Если абстрагироваться от спора о превосходстве одного меча над другим, исключительным образом занимавшего ученых, оказывается, что ставка в игре разделения между двумя властями – это прежде всего обеспечение возможности управления людьми. Эта возможность требует допущения о plenitudo potestatis, которая, однако, тут же должна отделить себя от собственного фактического исполнения (executio), которое предстанет в виде «светского» меча. С теоретической точки зрения спор разворачивается не столько между сторонниками примата священства или светской власти, сколько между «гувернаменталистами» [ «governamentalisti». – Примеч. пер.] (которые понимают власть как всегда уже расчлененную соответственно двоякой структуре: авторитет и исполнение, Царство и Правление) и поборниками такого суверенитета, в котором невозможно разделить способность и действие, ordinatio и executio. Знаменитое изречение Геласия I, адресованное императору Анастасию в 494 году (то есть задолго до возникновения конфликта между двумя мечами), согласно которому «duo quippe sunt […] quibus principaliter mundus hic regitur: auctoritas sacra pontificum, et regalis potestas» (Ep., 8, PL, 59, 42a), – следует переводить следующим (впрочем, совершенно буквальным) образом: мир управляется посредством координирования двух принципов: auctoritas (то есть власть без фактического исполнения) и potestas (то есть власть исполнительная) – иными словами, Царства и Правления.

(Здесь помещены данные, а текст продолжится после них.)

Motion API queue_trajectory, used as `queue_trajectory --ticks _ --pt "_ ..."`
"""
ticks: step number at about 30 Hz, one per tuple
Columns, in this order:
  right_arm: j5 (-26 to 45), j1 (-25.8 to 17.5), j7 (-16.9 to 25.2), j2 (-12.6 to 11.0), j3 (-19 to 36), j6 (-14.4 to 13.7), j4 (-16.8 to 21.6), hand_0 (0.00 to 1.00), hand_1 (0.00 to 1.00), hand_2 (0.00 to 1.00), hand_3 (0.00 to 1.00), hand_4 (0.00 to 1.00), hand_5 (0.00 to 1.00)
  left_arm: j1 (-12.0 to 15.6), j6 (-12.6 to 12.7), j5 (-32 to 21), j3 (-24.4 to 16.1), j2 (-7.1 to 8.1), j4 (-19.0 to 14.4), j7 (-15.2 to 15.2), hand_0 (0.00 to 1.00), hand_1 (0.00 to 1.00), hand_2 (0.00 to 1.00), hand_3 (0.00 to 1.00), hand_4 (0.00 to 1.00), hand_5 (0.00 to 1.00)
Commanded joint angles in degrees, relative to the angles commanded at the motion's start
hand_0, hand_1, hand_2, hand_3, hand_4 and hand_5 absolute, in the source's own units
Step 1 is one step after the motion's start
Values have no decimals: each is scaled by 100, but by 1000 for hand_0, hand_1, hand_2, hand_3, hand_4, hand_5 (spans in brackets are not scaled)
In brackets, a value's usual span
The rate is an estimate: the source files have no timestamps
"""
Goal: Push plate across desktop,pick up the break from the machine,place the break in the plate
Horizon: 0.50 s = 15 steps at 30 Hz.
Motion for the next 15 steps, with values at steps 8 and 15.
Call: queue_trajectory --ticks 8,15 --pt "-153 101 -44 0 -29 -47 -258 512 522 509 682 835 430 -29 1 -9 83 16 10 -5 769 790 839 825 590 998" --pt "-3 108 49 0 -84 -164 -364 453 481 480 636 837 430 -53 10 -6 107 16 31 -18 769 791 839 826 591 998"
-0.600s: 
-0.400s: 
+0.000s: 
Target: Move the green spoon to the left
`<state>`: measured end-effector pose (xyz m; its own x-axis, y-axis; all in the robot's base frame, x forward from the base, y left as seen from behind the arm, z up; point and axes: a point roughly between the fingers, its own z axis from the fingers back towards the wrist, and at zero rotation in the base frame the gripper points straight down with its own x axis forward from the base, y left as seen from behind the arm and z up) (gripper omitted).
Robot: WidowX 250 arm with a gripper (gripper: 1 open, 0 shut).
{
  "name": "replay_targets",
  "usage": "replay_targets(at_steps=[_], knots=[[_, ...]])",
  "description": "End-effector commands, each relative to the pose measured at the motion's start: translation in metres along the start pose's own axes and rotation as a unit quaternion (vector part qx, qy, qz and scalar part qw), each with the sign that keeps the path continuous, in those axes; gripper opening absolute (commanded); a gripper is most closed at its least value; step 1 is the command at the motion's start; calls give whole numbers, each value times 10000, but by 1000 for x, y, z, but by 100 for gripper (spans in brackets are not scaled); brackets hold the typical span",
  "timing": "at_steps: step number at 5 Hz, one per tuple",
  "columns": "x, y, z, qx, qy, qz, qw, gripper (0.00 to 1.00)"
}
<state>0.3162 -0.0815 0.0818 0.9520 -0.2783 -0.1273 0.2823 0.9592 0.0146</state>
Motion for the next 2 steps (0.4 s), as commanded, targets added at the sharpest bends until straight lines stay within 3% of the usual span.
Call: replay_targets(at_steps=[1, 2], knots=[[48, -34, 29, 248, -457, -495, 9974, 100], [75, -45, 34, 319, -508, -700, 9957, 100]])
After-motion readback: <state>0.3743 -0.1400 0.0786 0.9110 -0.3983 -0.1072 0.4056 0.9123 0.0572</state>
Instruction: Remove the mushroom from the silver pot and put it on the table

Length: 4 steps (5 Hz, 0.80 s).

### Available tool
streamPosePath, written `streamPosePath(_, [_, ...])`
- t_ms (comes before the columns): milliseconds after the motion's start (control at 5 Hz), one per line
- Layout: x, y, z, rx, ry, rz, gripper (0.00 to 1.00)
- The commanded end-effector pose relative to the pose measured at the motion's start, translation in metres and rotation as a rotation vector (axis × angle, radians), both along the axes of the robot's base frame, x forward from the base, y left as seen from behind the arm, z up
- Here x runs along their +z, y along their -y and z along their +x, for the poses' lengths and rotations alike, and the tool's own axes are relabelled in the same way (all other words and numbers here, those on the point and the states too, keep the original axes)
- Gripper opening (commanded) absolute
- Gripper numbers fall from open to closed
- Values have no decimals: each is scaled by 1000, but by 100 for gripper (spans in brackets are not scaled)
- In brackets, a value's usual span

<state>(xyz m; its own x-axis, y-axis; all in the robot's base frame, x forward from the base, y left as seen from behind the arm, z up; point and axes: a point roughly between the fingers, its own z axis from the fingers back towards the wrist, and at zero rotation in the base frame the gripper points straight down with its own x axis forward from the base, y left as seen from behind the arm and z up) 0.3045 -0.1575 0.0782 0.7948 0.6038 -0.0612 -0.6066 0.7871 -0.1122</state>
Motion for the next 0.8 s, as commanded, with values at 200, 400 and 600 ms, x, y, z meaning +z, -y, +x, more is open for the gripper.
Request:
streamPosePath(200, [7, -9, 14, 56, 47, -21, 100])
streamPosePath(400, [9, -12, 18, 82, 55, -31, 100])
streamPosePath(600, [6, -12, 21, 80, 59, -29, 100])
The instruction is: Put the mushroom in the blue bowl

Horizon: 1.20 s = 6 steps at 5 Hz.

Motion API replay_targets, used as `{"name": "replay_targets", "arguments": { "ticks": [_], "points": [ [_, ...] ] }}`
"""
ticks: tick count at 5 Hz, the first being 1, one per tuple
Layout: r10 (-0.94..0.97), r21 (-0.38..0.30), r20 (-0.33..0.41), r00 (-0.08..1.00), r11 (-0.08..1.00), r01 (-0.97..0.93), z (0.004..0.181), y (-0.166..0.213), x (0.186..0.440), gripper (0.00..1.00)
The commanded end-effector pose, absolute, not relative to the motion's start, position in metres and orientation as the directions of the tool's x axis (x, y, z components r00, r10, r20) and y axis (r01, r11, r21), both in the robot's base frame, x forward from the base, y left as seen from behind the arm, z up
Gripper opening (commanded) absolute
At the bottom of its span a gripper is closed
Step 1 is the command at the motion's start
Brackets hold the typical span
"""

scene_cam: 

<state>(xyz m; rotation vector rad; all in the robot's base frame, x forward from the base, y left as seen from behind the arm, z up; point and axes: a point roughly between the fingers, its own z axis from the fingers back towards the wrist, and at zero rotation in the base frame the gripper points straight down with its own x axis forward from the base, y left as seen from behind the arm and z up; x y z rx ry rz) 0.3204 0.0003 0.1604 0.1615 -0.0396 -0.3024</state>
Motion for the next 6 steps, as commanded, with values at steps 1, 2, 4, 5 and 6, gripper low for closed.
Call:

ℵ В этой перспективе проясняется позиция тех, кто, подобно Иоанну Кидору, отрицает теорию plenitudo potestatis понтифика, так как она подразумевает противоестественное разделение способности и действия, власти и исполнения. «Некоторые утверждают», – пишет Иоанн в своем трактате «De potestate regia et papali», по всей вероятности имея в виду Эгидия, —
«что светская власть принадлежит папе непосредственно и согласно первичному авторитету, но что папа не обладает возможностью непосредственного исполнения, которое он препоручает государю. […] Может, конечно, случиться так, что некто обладает способностью что-то делать, но не может совершить конкретное действие из-за некоего препятствия – например, когда некто обладает способностью изготовлять, но не может перейти к действию либо из-за нехватки материала, либо из-за какого-то телесного недуга – как в случае с глухим, который не может говорить. Таковы препятствия, возникающие на пути присвоения власти. Но лишь глупец присвоил бы священничество тому, кто, как ему известно, отягощен подобными препятствиями. Значит, не имеет никакого смысла вести речь о том, что папа получает непосредственно от Бога власть „светского“ меча, но при этом он сам традиционно не может осуществлять эту власть. Если бы дела обстояли подобным образом, Бог действовал бы супротив природы, которая никому не дает добродетели, отделенной от действия, ибо кто наделен способностью – наделен также и действием» [cuius potentia, eius est actus]. [Quidort. P. 120.]
Конфликт в данном случае касается не только и не столько превосходства одной власти над другой, сколько разделения обладания и исполнения, Царства и Правления.